The boom in glass designs reflects Washington's evolution into a cosmopolitan hub that is home to a widening array of industries, developers and architects say. 

"The city has matured; it has become a world capital. The government's not the only driving force," said George Dove, a Washington-based architect. 

"We in Washington have been brainwashed to think that the traditional design aesthetic -- Greek and Roman and Colonial Chippendale -- represents the finer things in life," he said. "It's a very conservative approach. Maybe embracing the 21st century isn't such a bad thing." 

Driven by technological advances, developers in the 1990s began trumpeting glass buildings that differed dramatically from generations of modernist styles, in energy efficiency as well as transparency. Glass structures emerged more recently in Washington, where about two dozen completely or predominantly transparent buildings are planned, are being built or have been completed. 

Dewey & LeBoeuf, a law firm, happily made the leap into the future. For years the tenant of a concrete fortress on Connecticut Avenue, the firm recently moved to the top three floors of an all-glass building at 1101 New York Ave. NW, across from another that is under construction. 

From an 11th-floor corner office, the panoramic, floor-to-ceiling vistas make the U.S. Capitol, the Washington Monument and even the street seem close enough to touch. 

"You're standing outside, basically," said Herb Thomas, a lawyer. "It's almost a vertigo experience." 
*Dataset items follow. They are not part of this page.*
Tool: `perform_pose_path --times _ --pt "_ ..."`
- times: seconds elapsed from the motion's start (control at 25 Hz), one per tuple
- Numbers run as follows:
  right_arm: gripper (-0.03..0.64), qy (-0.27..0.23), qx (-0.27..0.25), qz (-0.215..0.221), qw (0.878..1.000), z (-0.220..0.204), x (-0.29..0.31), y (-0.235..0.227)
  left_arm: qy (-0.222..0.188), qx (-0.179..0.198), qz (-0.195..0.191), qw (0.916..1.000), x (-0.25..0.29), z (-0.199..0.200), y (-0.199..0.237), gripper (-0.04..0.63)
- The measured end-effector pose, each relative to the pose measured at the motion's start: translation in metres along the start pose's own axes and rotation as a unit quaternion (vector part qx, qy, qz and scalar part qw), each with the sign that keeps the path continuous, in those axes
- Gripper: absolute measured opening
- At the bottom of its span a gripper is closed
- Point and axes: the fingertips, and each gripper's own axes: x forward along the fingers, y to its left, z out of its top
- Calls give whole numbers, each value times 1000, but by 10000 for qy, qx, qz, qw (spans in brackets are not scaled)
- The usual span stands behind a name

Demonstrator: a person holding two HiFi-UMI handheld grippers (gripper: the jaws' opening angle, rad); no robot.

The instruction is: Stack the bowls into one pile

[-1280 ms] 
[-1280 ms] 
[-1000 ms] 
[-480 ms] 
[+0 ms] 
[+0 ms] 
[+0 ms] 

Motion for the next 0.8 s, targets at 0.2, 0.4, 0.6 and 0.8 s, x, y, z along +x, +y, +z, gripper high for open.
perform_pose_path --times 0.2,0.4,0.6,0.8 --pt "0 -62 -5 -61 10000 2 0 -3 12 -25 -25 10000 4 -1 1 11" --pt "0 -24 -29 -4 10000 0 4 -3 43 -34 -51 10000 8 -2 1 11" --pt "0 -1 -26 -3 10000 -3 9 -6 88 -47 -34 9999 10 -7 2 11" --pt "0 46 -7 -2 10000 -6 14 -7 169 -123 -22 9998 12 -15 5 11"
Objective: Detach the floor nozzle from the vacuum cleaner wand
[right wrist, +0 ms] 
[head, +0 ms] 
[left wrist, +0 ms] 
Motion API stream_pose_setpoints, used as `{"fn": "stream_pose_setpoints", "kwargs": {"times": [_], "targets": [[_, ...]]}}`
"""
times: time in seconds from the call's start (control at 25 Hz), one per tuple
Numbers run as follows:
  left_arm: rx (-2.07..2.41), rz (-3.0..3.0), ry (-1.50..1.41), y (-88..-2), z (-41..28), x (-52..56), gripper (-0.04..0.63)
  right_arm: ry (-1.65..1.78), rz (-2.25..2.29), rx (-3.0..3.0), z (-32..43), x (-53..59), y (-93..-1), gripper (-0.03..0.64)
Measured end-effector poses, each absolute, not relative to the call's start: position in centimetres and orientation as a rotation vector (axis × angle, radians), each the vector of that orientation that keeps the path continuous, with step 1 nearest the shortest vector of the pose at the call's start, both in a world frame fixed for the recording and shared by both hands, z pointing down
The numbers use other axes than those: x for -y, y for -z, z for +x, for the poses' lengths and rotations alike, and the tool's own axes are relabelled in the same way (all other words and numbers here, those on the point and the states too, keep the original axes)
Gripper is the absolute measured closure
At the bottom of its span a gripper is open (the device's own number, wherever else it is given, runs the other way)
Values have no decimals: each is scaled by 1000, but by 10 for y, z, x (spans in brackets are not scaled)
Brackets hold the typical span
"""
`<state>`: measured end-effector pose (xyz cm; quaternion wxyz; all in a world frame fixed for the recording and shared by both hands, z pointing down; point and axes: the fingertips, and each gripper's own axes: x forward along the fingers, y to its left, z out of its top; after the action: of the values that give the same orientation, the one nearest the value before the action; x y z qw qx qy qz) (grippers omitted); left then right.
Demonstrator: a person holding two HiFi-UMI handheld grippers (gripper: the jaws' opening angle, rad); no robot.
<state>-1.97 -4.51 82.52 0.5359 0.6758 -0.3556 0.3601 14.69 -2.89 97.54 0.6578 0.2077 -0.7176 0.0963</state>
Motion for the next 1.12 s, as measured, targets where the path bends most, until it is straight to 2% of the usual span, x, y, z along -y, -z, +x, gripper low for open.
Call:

Although translucent towers have risen from New York to Dubai, the emergence of glass edifices in Washington is especially striking because so much of the city is built of stone, making landmarks such as the White House seem not just enduring but impenetrable. 

Many of the new offices are in the early stages of construction, such as Lafayette Tower at 17th and H streets NW. But others are complete, such as the Securities and Exchange Commission's complex near Union Station. The Newseum and the Harman Center for the Arts have transparent facades. 

The glass boom, however, has prompted caution among some architects and planners. They say that an edifice that dazzles in Manhattan because it soars skyward could be a dud in Washington, where the Building Height Act bars structures from rising more than 130 feet. 

The height limit can constrict design, as well as the money that developers can spend on projects. An unadorned glass building, they say, can look as plain as an ice cube, adding an antiseptic touch to the city's streetscape. 

"What I fear is that people see the latest hot trend coming in from elsewhere, New York or London, and they think, 'Oh great, D.C. is going to grow up and have more exciting architecture that will translate into a more exciting city,'" said David Maloney, the District of Columbia's state historic preservation officer. On their own, he said, "glass buildings aren't going to do that." 

Don't tell that to lawyers at Dewey & LeBoeuf, who gush over their views and the natural light flooding their offices. Dewey & LeBoeuf leased the space hoping that glass would signal "we're a 21st-century global law firm," Thomas said. 

Ralph Ferrara, a firm partner, said he wanted the glass to project Dewey & LeBoeuf's values. "When you tell your client that you believe in transparency, what better moniker is there than you do it yourself?" he said. "I want them to see us. To see through us." 

Not to worry. To stand in a corner office is to be on full display, a witness to the seasons, falling rain and flocks of birds flying past. But sunglasses aren't necessary. The offices are equipped with electronic shades for those days when the sun burns too brightly. 

Until the 1960s, Washington was dominated by a revival of neoclassical and classical architecture and a hybrid of classical and modernist design. The styles produced icons such as the U.S. Supreme Court and Justice Department buildings. 

By the end of the Kennedy administration, though, developers sought freedom from the columns and cornices. They erected spartan buildings, the much-pilloried boxes on K Street, some glasslike, with reflective windows that allowed tenants to see out but blocked anyone from seeing in. 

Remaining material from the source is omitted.